**How to complete this task:** The expected output is each line below containing "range", copied in full.

*** Information supplied ***

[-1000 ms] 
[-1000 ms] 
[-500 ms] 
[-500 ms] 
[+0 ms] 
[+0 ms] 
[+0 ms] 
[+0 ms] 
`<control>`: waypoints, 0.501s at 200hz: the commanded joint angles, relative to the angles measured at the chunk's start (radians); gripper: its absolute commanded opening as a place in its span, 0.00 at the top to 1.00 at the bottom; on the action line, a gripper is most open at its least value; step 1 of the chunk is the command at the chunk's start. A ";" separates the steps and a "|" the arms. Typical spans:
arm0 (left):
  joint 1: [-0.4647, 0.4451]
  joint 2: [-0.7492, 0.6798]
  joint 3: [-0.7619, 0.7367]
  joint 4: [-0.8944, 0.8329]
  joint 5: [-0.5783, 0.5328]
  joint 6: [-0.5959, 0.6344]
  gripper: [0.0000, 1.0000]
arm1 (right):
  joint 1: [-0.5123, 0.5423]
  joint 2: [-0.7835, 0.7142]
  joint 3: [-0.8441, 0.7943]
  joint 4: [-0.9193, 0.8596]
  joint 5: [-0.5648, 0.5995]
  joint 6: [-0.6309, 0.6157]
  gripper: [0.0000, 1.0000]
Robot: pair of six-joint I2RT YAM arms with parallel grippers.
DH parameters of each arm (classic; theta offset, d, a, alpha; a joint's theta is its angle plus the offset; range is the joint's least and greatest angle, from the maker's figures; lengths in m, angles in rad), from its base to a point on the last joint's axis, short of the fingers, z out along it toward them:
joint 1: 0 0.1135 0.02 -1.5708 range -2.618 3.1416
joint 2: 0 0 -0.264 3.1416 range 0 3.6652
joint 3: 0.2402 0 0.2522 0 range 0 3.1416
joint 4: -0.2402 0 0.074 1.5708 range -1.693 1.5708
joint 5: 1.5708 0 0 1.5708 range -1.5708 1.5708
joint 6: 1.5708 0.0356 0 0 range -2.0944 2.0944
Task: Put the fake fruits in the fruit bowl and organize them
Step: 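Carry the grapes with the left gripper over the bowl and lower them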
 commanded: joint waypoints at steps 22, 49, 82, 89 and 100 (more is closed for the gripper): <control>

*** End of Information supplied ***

**Solution for this exercise:**
DH parameters of each arm (classic; theta offset, d, a, alpha; a joint's theta is its angle plus the offset; range is the joint's least and greatest angle, from the maker's figures; lengths in m, angles in rad), from its base to a point on the last joint's axis, short of the fingers, z out along it toward them:
joint 1: 0 0.1135 0.02 -1.5708 range -2.618 3.1416
joint 2: 0 0 -0.264 3.1416 range 0 3.6652
joint 3: 0.2402 0 0.2522 0 range 0 3.1416
joint 4: -0.2402 0 0.074 1.5708 range -1.693 1.5708
joint 5: 1.5708 0 0 1.5708 range -1.5708 1.5708
joint 6: 1.5708 0.0356 0 0 range -2.0944 2.0944

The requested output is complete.